E questo perché ci sono situazioni che se non le hai passate non le puoi capire.
Ci sono storie che quando le racconti, non ti credono.
Ci sono storie che quando le racconti, non riesci a spiegarle nella sua profondità. E a dirsela tutta è già un traguardo quando ne scalfisci la superficie.
Ci sono momenti che ti senti contro tutto il mondo. Oppure tutto il mondo a favore, ma non credete che sia un vantaggio.
Ci sono tanti modi di vivere un periodo difficile, ma difficile realmente, il primo è pensare che il destino ti voglia affossare, il secondo è che ti voglia rendere più forte, la forma non cambia, la sostanza si.
Ci sono bufere che capitano solo a chi ha spalle larghe a sufficienza per affrontarle.

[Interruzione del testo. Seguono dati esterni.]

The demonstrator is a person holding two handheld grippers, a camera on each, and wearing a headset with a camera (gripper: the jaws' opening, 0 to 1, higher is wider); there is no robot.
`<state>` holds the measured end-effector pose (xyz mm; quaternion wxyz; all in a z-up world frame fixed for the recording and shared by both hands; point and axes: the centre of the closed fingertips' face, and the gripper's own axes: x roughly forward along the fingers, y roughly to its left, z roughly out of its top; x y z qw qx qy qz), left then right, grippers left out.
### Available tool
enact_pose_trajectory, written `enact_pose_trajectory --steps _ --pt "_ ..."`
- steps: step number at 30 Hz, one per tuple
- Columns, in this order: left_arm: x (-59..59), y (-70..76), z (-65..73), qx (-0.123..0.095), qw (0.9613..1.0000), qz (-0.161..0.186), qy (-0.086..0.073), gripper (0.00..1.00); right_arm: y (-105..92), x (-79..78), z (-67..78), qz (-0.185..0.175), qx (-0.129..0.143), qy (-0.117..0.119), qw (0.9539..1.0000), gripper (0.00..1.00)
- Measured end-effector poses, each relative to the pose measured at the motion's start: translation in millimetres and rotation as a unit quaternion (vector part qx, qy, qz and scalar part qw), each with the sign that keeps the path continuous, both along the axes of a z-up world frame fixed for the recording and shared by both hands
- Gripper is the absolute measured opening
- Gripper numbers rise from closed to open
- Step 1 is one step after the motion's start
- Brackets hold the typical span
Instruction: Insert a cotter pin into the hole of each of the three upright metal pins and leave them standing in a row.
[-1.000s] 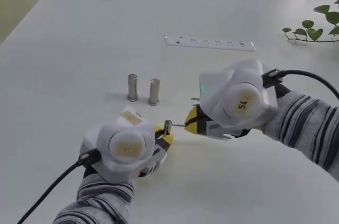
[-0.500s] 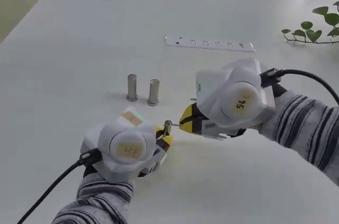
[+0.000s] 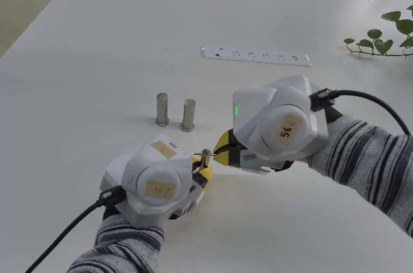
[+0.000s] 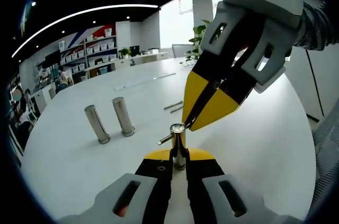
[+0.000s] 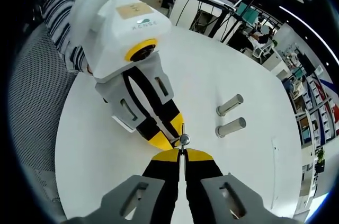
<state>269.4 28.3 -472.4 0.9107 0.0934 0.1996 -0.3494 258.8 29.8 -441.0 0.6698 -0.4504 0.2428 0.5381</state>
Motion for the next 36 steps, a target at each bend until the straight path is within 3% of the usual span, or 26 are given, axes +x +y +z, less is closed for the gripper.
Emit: enact_pose_trajectory --steps 11,21,26,29,32,36 --pt "0.3 -0.6 -0.2 0.0 1.0 0.002 0.0 0.05 3.4 1.4 -0.2 -0.017 0.011 0.005 0.9998 0.0" --pt "0.3 -0.7 -0.2 -0.001 1.0 0.004 -0.001 0.05 1.8 4.0 0.9 -0.04 0.039 0.011 0.9984 0.0" --pt "0.3 -0.9 0.0 0.0 1.0 0.003 -0.003 0.05 -4.0 7.0 2.4 -0.063 0.052 0.013 0.9966 0.08" --pt "1.2 -0.6 0.4 -0.006 1.0 0.003 0.003 0.05 -9.7 9.1 2.7 -0.107 0.08 0.031 0.9906 0.12" --pt "2.9 1.0 0.3 0.002 1.0 0.002 0.001 0.05 -15.9 9.0 1.3 -0.14 0.097 0.053 0.9839 0.15" --pt "6.8 7.9 1.4 0.0 1.0 0.008 0.003 0.05 -25.0 7.7 -1.6 -0.153 0.099 0.058 0.9816 0.14"
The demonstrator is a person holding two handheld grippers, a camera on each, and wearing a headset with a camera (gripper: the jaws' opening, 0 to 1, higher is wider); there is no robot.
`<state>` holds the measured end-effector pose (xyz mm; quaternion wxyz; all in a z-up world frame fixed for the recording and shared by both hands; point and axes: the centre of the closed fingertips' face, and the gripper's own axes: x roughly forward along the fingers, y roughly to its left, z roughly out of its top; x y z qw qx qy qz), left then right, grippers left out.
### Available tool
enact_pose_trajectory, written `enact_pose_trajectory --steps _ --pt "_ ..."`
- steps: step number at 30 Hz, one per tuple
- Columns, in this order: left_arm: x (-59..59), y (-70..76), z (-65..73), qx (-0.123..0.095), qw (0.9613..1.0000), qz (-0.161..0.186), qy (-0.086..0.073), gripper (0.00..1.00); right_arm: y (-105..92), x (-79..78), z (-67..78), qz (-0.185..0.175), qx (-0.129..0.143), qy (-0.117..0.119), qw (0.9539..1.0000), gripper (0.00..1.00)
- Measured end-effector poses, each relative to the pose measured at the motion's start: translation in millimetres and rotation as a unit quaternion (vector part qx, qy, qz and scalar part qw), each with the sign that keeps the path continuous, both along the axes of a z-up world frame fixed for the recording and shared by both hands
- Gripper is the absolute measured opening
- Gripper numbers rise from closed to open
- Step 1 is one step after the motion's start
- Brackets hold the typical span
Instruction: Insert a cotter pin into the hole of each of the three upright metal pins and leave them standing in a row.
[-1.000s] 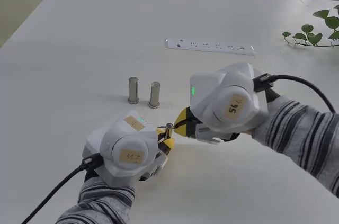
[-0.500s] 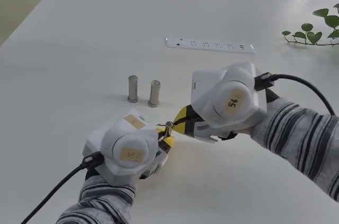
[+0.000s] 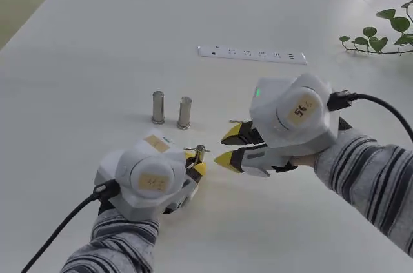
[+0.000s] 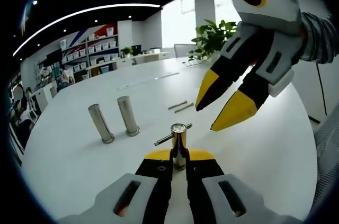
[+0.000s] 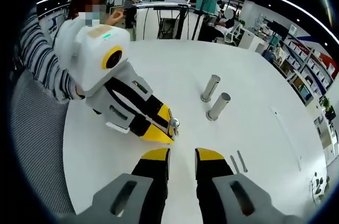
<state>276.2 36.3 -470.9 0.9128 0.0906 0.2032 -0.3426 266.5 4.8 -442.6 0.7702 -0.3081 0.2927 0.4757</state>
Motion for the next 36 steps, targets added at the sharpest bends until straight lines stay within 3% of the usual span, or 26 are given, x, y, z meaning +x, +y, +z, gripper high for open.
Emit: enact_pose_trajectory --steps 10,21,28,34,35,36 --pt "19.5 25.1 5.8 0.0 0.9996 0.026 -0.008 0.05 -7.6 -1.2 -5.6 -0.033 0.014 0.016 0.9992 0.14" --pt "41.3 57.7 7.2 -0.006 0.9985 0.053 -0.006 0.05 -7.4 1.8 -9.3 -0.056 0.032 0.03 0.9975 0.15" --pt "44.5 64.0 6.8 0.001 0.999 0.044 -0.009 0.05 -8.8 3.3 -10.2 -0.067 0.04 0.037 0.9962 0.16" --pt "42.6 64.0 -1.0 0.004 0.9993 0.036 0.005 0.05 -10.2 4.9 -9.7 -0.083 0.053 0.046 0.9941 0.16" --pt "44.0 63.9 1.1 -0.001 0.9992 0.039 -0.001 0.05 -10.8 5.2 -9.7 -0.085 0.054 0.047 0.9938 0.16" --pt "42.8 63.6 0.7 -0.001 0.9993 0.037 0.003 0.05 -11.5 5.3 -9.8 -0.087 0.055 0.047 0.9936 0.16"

Ci sono proiettili che sei in grado di schivare.
Ci sono frecce che non puoi.
Altre non vuoi.
Oggi ho letto di una ragazza, o forse di qualcuno fuori dal comune, di una donna che è stata in grado ad appena un anno oltre la maggiore età, di affrontare non uno, ma un doppio trapianto bi-polmonare.
Questa è una di quelle storie. Una di quelle cose che ti lasciano lì, a minuti interi, lunghi come giornate, a riflettere.
A darti delle spiegazioni, come se esistessero.
Questa è una storia di fragilità. Questa è una storia di una persona che non aveva scelta.
Ma questa è anche, e soprattutto, una storia di una persona che ha scelto.
Questa è una storia di una persona che, guardala bene negli occhi, perché leggerai ed entrerai in uno sguardo che si traduce in una sola parola: invincibile.
Non è invincibile perché ha sconfitto il suo destino, no.
Quelle sono cazzate.
E’ invincibile perché ha capito quando era il momento di fermarsi. Di prendere tutte quelle legnate che doveva prendere. Di sentire il dolore. Quello vero. Quello che non è fisico.
E poi ha capito anche quando era il momento che quelle botte erano finite e toccava a lei, questa volta, darle di santa ragione.
Chi non conosce la fibrosi cistica può provare a immaginarlo.
Può provare a essere solidale e pensa, qualcuno ci riesce anche. Ma è come immaginare di essere sdraiato su una spiaggia caraibica ed esserci davvero. Puoi pensare di capirne le sensazioni fino in fondo, ma non arriverai mai a quella profondità di sensazione o di emozione. Stessa cosa per quella patologia. Soltanto in negativo.
Leggete la storia di questa ragazza e prendetela a esempio. Non cercate di afferrarne il senso, perché non ha senso tutto questo. Non può averlo in una ragazza di neanche vent’anni.
Ma le ha dato un senso lei.
A volte nella vita basta soltanto restare in piedi e ti dirò, forse non lo immaginerai mai, ma credimi quando ti dico che è la cosa più difficile del mondo.
E’ tutta lì, forse, la vita. Vincere la voglia di andare giù, restare lì. Anche a farsi colpire.
Ma restare lì. Anche farsi colpire forte. Ma restare lì.
Te lo dice una Donna di 19 anni. Te lo dicono queste storie.